Anyway, after a number of failed projects and the realization that a lot of my information was still public on the internet, I decided it was time to purge my webserver. Doing so would reduce the number of exploits exposed from outdated software and allow me to tailor my personal web footprint and therefore my brand. Before deleting, I wanted to make a local replica of my websites, a number of which ran on WordPress.

WordPress is tricky, of course, as pages are built dynamically on the server side before being rendered in the DOM for the user. Thus, the only solution to have a WordPress installation available to view locally would be to install a server environment (MAMP or WAMP), copy your PHP files, DB, and scripts to it, and then deal with the hassle of renaming the WordPress installation paths (Note: A serialized find and replace script on your SQL database makes this part a lot easier). Not only that, you would have to spin up the server instance anytime you wanted to view your sites, and worry about keeping your software up-to-date.

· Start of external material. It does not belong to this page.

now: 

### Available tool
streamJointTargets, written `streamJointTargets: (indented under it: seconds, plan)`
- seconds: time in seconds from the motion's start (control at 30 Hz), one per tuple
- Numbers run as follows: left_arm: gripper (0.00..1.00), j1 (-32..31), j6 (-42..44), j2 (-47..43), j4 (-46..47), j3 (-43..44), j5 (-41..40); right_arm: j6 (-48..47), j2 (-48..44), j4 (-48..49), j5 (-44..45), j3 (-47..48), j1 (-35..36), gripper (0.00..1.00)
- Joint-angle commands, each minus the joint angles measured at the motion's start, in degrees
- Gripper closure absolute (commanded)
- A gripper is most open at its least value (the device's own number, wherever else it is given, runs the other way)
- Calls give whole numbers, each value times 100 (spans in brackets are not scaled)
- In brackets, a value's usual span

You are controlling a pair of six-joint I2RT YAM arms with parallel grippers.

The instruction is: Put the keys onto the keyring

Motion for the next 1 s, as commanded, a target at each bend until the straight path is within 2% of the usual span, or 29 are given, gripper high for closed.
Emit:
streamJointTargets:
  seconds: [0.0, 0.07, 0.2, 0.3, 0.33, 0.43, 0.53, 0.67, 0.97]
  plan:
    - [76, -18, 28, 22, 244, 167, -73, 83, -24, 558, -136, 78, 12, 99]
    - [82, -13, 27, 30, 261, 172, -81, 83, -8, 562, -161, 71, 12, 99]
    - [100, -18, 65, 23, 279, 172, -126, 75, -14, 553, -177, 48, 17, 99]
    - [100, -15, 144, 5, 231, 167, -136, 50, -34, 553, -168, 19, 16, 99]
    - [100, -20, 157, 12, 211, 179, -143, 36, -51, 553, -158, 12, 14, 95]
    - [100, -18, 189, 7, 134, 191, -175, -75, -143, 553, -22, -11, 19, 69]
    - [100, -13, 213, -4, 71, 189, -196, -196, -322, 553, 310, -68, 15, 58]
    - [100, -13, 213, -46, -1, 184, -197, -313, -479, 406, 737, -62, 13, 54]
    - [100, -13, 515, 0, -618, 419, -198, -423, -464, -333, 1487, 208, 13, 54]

Instead of going through this arduous process, I opted to use a mirroring utility. Such a utility starts at a root URL, and recursively mirrors each hyperlink as a static local HTML file. The benefits are obvious of course: viewing your local copy of your WordPress site later is instant, and requires no server side compiling. The downside is space is increased, as every potential dynamic page must be rendered and saved. Then again, storage cost hasn’t been the controlling variable in decision-making for years.

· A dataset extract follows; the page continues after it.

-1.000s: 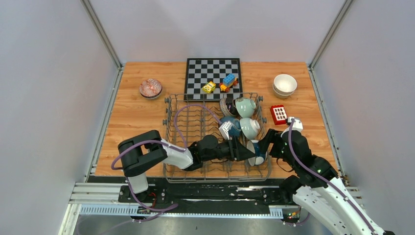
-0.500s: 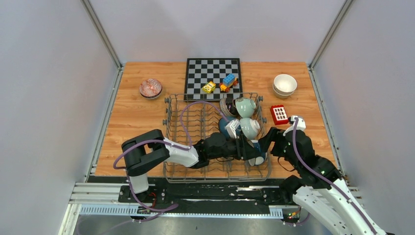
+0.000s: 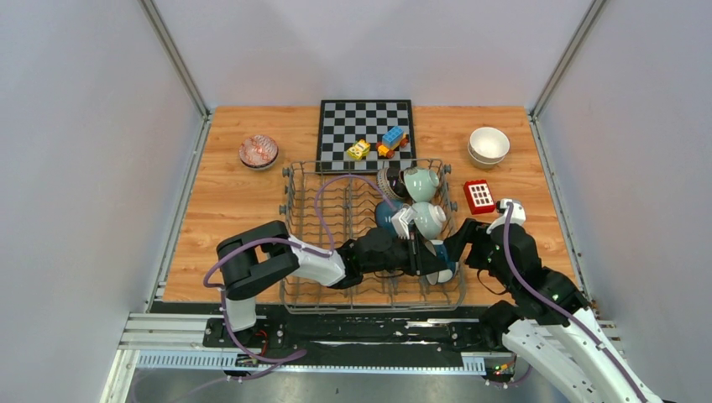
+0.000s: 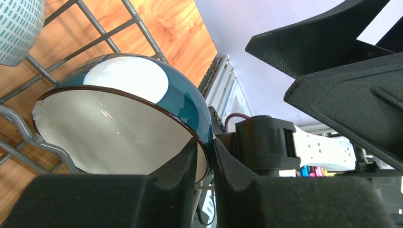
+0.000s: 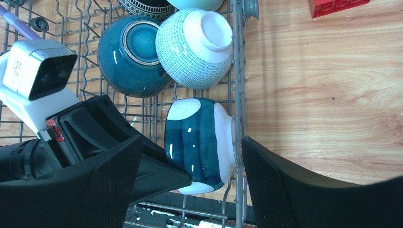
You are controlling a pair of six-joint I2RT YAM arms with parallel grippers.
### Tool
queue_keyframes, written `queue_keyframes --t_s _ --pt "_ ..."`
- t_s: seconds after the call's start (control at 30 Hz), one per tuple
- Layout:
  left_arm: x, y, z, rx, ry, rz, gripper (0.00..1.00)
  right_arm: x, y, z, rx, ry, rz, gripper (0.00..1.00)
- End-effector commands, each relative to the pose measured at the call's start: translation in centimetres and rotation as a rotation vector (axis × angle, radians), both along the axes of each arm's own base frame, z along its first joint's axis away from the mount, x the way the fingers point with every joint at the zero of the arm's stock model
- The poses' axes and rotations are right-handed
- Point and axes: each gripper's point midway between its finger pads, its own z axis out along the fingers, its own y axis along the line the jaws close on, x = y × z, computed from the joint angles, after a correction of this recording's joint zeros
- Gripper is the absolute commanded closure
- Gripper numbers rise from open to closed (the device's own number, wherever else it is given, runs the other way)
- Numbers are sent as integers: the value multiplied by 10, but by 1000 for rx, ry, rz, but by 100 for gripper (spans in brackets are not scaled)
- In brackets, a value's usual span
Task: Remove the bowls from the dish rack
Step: Pick up the bowl from the dish rack.
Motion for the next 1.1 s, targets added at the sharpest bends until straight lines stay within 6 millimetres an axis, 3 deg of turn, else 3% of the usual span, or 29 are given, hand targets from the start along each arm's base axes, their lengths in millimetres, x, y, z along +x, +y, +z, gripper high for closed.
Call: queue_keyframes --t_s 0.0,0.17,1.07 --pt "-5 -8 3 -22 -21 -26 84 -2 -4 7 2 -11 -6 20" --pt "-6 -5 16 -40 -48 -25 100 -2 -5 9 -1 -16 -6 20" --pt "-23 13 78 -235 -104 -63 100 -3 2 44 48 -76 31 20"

Wget is the obvious choice for recursive web downloads. This utility is part of the GNU project, is linux based, and can traverse over FTP or HTTP. After downloading your files, all links are changed to their relative paths on your local machine. Thus, clicking around the website never makes a remote HTTP request, and all resources remain local as well. I tried WinHTTrak, but could not get the utility to change resource paths from remote to relative/local; otherwise this would have been the utility of choice for someone unfamiliar or uncomfortable with a command line interface. I eventually used WinWGet, a GUI’d windows port of the utility.

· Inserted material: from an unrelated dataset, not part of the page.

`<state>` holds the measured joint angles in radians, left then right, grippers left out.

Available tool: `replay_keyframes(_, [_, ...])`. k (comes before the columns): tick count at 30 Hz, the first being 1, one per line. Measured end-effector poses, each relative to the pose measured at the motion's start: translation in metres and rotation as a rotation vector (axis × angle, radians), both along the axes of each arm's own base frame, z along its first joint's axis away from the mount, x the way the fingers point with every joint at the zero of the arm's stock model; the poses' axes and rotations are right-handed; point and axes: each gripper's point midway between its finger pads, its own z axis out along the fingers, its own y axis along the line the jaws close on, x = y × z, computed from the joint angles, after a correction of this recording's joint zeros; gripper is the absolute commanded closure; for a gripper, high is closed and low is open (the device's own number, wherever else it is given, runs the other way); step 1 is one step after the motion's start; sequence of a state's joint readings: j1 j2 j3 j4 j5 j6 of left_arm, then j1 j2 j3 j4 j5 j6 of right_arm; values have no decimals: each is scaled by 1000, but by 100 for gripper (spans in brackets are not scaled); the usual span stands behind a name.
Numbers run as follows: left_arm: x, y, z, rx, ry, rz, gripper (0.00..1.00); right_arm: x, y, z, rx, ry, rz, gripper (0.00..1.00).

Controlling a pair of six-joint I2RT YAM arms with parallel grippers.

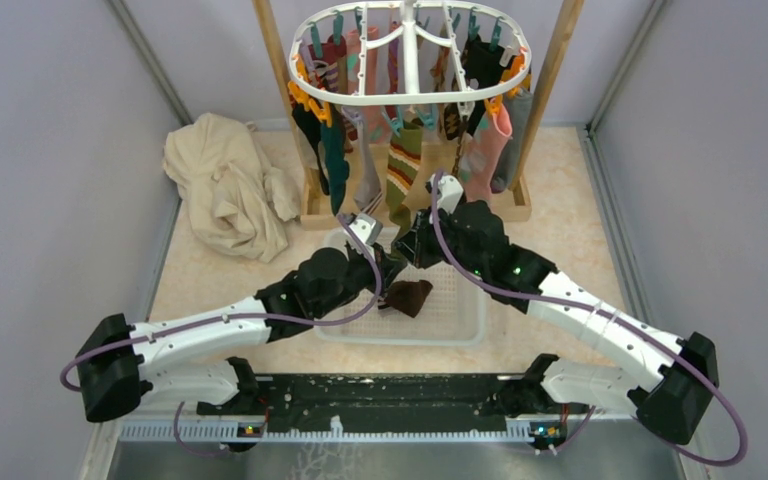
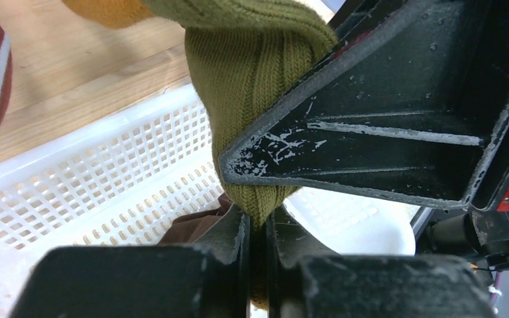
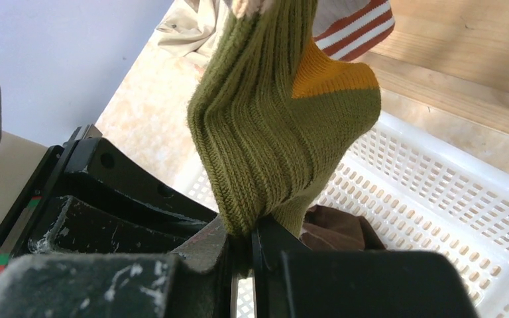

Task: Remove the socks clipped to the hanger
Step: Remove the sock from the hanger.

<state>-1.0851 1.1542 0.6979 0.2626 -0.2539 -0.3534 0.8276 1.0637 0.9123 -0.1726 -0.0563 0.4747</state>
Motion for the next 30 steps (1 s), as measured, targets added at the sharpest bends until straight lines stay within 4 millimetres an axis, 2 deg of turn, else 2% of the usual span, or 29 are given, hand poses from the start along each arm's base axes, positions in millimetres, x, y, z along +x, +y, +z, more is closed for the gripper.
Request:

Wget is pretty straightforward to use, but here are the hic-ups I ran into:

If your job fails or is cancelled for any reason, the URIs within a page remain pointed to their remote locations. Resources, however, appeared to be rendered using their new local, relative paths (if I remember correctly). If you use WinWGet, as I did, a failed job will sometimes show as complete. So don’t be quick to keep the local mirror and delete the remote! Consult the log no matter what to ensure -k actually performed. The log will tell you how many files were “converted.”

404s Lead to Failed jobs

If the utility encounters too many 404 URLs, it will stop running without any indication of success or failure. A 404 typically, though not always, will cause the job to stop and fail. Once again, WinWGet does not make this clear. A failed job due to 404s will still show the Green checkmark next to the job name, misleading you to believe the job was successful.

Personal note: This post was written in 2015. I imagine there are great plugins that exist for Wordpress to “static”-fy your site for offline use.